ACTION ITEM:
With pictures removed, print the listing exactly.

COLLECTED DATA:
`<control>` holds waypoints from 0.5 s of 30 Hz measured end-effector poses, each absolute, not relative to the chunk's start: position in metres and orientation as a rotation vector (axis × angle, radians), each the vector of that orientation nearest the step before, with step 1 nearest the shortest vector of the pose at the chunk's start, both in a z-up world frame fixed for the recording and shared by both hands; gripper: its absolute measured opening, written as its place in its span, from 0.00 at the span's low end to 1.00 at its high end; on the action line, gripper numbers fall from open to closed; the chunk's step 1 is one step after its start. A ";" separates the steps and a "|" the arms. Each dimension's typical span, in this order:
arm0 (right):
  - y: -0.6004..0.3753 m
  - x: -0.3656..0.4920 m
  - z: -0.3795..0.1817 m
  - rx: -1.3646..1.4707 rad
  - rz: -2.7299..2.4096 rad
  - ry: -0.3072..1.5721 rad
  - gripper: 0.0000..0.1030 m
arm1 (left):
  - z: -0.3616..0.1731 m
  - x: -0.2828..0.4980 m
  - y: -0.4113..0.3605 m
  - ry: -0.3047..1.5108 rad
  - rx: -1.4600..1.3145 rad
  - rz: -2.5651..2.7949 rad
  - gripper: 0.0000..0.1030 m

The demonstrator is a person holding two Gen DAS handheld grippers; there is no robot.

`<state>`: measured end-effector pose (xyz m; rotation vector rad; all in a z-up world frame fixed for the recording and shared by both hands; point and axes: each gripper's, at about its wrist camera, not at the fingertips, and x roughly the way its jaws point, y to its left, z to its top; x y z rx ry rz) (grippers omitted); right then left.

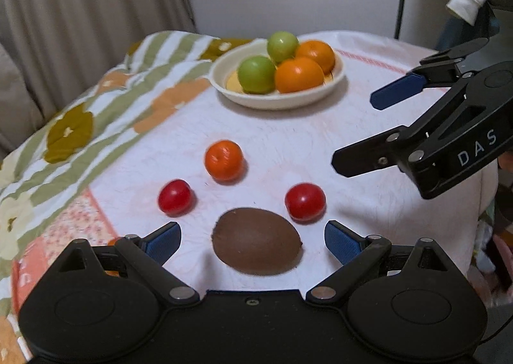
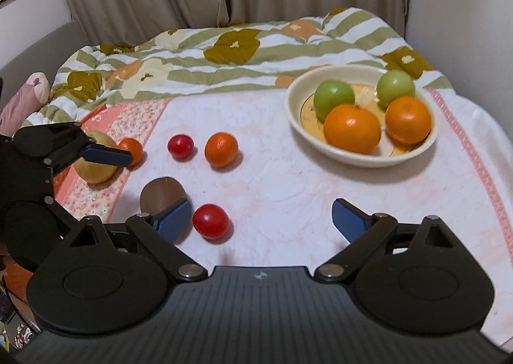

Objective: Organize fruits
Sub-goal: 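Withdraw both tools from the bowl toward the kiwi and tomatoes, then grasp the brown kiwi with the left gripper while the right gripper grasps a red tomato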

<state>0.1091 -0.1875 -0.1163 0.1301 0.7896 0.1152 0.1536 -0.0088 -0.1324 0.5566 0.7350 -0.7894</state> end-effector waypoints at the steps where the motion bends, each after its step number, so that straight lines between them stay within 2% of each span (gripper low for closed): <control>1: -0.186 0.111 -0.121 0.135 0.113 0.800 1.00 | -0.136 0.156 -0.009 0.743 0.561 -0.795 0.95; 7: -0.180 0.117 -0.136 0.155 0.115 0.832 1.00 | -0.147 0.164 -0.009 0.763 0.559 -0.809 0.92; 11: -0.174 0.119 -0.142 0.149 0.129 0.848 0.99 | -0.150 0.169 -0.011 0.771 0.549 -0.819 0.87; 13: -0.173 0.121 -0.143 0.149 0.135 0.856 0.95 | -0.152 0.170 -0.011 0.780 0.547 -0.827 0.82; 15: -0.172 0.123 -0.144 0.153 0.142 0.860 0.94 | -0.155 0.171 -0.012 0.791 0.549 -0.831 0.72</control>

RESPONSE BELOW:
`<control>` holds waypoints from 0.5 s of 30 Hz measured end-effector poses, each absolute, not relative to the chunk's start: position in metres and orientation as a rotation vector (axis × angle, radians), each the vector of that orientation nearest the step before, with step 1 nearest the shortest vector of the pose at the chunk's start, both in a z-up world frame fixed for the recording and shared by both hands; gripper: its absolute measured opening, written as its place in its span, from 0.00 at the span's low end to 1.00 at its high end; on the action line, gripper numbers fall from open to closed; the chunk's step 1 is one step after its start. A ";" separates the steps and a "|" the arms. Each dimension's typical span, in this order:
arm0 (right):
  - y: -0.6004..0.3753 m
  - x: -0.3656..0.4920 m
  - z: -0.3795..0.1817 m
  - rx: -1.3646..1.4707 rad
  - rz: -2.7299..2.4096 rad
  - ry: -0.3072..1.5721 rad
  - gripper: 0.0000..0.1030 m
arm1 (left):
  - z: -0.3616..0.1731 m
  - x: -0.2828..0.4980 m
  - y: -0.4113..0.3605 m
  - ry: -0.3047..1.5108 rad
  - rx: -1.4600..1.3145 rad
  - rz: -2.5651..2.7949 rad
  - gripper: 0.0000..0.1030 m

The demonstrator is a person holding two Gen DAS handheld grippers; there is no robot.

`<state>`: measured end-effector pose (xyz m; rotation vector rad; all in a z-up world frame fixed for the recording and shared by both hands; point and axes: each gripper's, at about its wrist camera, not at the fingertips, and x roughly the way its jaws point, y to its left, z to its top; x y z rx ry rz) (grippers omitted); right then left.


Objective: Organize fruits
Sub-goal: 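Withdraw both tools from the bowl toward the kiwi and tomatoes, then grasp the brown kiwi with the left gripper while the right gripper grasps a red tomato
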
<state>0.1091 -0.1875 -0.1163 0.1301 0.7896 0.1152 0.1536 -0.0088 -0.1324 0.5566 0.7350 -0.7894</state> end-effector waypoints at the steps where the motion bends, each after its step number, so that straight lines between them stay within 2% of each span (gripper low for closed): <control>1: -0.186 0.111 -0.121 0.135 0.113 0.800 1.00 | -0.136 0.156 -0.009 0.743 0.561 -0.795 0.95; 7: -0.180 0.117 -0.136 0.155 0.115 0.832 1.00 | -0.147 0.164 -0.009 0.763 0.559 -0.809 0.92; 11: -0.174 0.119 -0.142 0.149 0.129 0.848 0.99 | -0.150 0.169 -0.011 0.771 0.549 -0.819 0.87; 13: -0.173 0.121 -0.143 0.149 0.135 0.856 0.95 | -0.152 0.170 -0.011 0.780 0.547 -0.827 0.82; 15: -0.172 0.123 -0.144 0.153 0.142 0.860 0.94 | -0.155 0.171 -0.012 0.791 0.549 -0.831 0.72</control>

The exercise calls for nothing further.